■ Directions:
Lines in the listing below containing the string "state" are to be identified and copied.

■ Source material:
___
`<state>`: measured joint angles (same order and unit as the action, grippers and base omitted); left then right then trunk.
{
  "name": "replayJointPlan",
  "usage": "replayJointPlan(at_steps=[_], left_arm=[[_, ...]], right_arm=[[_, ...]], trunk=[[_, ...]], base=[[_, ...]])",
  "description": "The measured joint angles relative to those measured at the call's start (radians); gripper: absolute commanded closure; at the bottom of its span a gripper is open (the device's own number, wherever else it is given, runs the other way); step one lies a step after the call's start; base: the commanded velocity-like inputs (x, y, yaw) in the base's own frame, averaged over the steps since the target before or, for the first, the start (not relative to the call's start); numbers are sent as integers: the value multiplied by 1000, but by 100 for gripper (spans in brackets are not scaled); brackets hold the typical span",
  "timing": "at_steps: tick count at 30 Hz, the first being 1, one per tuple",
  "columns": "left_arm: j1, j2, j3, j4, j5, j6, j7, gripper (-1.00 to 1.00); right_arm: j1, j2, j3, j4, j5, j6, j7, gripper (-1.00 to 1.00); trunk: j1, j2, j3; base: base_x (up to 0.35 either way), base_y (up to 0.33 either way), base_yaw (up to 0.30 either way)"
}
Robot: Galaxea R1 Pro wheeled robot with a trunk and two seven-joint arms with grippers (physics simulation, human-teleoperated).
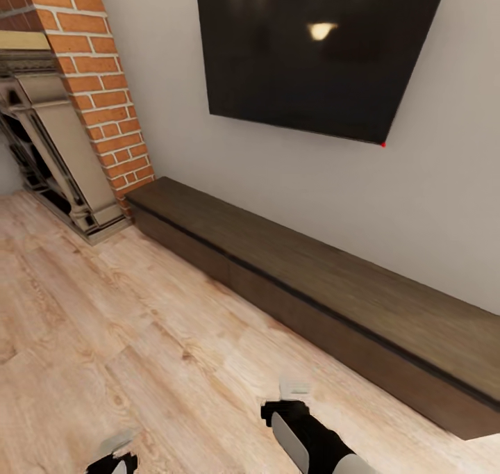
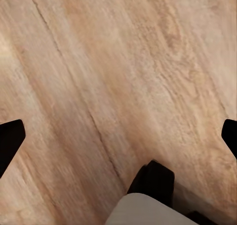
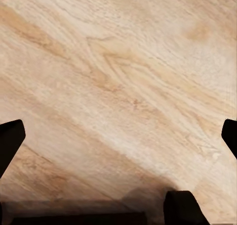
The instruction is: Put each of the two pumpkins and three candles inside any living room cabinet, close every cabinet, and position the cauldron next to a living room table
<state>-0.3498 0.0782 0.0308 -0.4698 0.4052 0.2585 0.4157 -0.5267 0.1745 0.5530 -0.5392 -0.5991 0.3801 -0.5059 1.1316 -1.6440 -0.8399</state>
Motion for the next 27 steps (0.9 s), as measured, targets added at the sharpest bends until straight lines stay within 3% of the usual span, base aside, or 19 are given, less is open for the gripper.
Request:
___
■ Result:
`<state>`: measured joint angles (same order and unit as the action, grippers and base omitted); left then right then trunk.
<state>-0.3498 0.0782 0.0308 -0.4698 0.4052 0.2585 0.4157 -0.5267 0.1745 0.5530 -0.5392 -0.5991 0.3801 -0.5059 1.1316 -1.6440 -0.8399</state>

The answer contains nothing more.